DESCRIPTION OF THE TASK
From the data below, copy each line that includes the word "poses".
::: STORED DATA
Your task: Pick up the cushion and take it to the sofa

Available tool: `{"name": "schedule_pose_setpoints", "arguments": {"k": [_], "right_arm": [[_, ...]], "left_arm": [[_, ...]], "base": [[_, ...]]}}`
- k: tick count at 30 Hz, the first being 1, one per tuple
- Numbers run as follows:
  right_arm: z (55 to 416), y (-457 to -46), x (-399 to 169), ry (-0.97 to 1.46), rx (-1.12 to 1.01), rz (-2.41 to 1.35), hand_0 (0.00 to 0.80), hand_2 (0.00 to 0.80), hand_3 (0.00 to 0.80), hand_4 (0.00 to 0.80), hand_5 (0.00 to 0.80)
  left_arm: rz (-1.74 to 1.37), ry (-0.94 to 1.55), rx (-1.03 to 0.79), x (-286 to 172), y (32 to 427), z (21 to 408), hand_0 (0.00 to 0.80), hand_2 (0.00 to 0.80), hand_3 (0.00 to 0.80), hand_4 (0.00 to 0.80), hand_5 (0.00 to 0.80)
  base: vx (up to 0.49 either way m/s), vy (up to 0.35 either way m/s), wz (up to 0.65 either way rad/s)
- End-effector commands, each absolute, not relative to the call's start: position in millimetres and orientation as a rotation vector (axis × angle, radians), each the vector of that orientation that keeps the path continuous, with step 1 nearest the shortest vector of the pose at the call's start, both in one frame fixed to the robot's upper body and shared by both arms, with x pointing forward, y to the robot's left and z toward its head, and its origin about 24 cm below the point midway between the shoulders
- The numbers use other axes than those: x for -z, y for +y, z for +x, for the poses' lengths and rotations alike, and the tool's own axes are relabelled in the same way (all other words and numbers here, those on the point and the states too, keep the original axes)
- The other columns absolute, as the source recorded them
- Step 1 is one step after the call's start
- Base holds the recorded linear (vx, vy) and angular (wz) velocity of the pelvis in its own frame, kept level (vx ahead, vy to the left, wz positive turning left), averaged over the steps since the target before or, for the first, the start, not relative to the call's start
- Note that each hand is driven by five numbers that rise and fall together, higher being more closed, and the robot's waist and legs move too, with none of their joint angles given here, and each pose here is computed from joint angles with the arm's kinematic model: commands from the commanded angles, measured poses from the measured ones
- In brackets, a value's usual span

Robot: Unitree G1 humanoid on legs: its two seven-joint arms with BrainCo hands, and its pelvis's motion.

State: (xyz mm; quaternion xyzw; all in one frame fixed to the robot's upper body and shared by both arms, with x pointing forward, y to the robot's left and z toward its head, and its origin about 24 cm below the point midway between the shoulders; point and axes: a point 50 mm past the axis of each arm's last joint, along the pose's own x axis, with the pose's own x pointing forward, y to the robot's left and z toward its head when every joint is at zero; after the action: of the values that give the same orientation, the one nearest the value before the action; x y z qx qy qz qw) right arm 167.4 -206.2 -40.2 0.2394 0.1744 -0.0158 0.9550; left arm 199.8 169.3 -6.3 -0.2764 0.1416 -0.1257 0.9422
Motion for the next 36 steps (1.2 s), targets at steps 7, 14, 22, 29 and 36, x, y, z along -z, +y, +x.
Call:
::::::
EXERCISE OUTPUT
- The numbers use other axes than those: x for -z, y for +y, z for +x, for the poses' lengths and rotations alike, and the tool's own axes are relabelled in the same way (all other words and numbers here, those on the point and the states too, keep the original axes)
- Note that each hand is driven by five numbers that rise and fall together, higher being more closed, and the robot's waist and legs move too, with none of their joint angles given here, and each pose here is computed from joint angles with the arm's kinematic model: commands from the commanded angles, measured poses from the measured ones

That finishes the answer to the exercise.